Complexity distorts the retirement discussion
The retirement savings message used to be a simple one; start investing towards a goal early in life, invest over the long-term, and always invest conservatively for retirement. However, the current retirement and long-term investment landscape is, unnecessarily, characterised by complexity. This has the potential to throw a spanner in the works when it comes closer to retirement.
This is an issue which has been threatening to have a significant impact on the industry, but it is now coming to the fore as government is stepping up its plans to implement significant reforms in the industry.
For whatever reason, be it the misguided perceptions that complex products offer greater value, or that complexity is a key differentiator in a cluttered and competitive market, the fact of the matter is that complexity causes confusion. It also comes at a cost and it is therefore the investor who ultimately loses out.
Window dressing complexity
While window-dressing multi-tiered products and complicated fee structures, we lose focus. This window-dressing often includes: hidden portfolio-based multi-manager fees, asset-based management and administration fees, and value-added reward and incentive programmes.
While the unnecessary risks associated with performance-based investing may seem like they add value, these elements merely complicate the discussion around what should, in essence, be a simple decision-making process: the how and where to invest your money for retirement.
Transparency agitator
Further compounding the issue is the lack of transparency in the industry, which often leaves investors unsure of what they are getting in return for their monthly contributions.
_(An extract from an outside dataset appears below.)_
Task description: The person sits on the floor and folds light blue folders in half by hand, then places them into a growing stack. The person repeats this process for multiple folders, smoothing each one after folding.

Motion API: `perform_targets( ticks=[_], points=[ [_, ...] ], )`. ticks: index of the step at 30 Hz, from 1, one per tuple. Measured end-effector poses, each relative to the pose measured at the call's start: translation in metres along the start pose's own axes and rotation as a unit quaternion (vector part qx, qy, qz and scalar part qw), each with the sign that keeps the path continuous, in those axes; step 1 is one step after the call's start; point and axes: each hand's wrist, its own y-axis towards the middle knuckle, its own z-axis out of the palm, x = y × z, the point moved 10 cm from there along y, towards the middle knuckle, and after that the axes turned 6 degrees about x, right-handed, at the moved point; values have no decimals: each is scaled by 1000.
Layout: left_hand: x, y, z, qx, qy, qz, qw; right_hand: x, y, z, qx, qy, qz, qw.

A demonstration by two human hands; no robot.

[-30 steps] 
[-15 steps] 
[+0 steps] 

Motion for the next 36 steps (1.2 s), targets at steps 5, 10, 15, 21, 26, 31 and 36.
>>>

And then there are the associated costs that this degree of complexity brings with it, which often does nothing more than erode investment returns.
This flies in the face of prudent retirement planning advice, the sole aim of which is to ensure investors create, and preserve, wholesome personal wealth that will sustain them once their active income-earning years are behind them.
The hard task
Faced with these challenges, simplifying the retirement dialogue, in our view, needs to start at the product development level. By removing product and price complexity, the industry will promote a shift in dialogue; one where real returns become the focal point of the discussion between financial advisers and investors as far as retirement planning is concerned.
The time and effort that currently goes into basic product selection due to the inherent complexities is inefficient and unnecessary. Only once retirement products themselves revert to a simpler form, will investors and savers be able to cut through the clutter to make more informed comparisons. Then, with the assistance of their advisers, they will be better able to select the best retirement option based on their specific goals and needs and the associated costs.
Reframing remuneration
In addition, reframing the manner in which advisers are remunerated could further assist this process. Annuity-based remuneration fees, not the lump sum commission payments that have become the norm, would promote continued engagement with clients.
This would ensure that an adviser's role would shift back to an advisory capacity, in addition to the role of salesperson at the point of fund inception. This creates a platform for on-going education, which helps empower consumers with greater knowledge to further simplify the message of investing for retirement.
Furthermore, reducing complexity in this manner will not only help to demystify the messaging around saving for retirement, it also has the potential to benefit the industry at large. At the end of the day greater transparency and simplified products and messaging, as well as lower costs, will help create a more open market, one where people are more inclined to participate by saving and investing in long-term financial products. This is what the industry needs to ensure - industry sustainability and prosperity - not more complexity.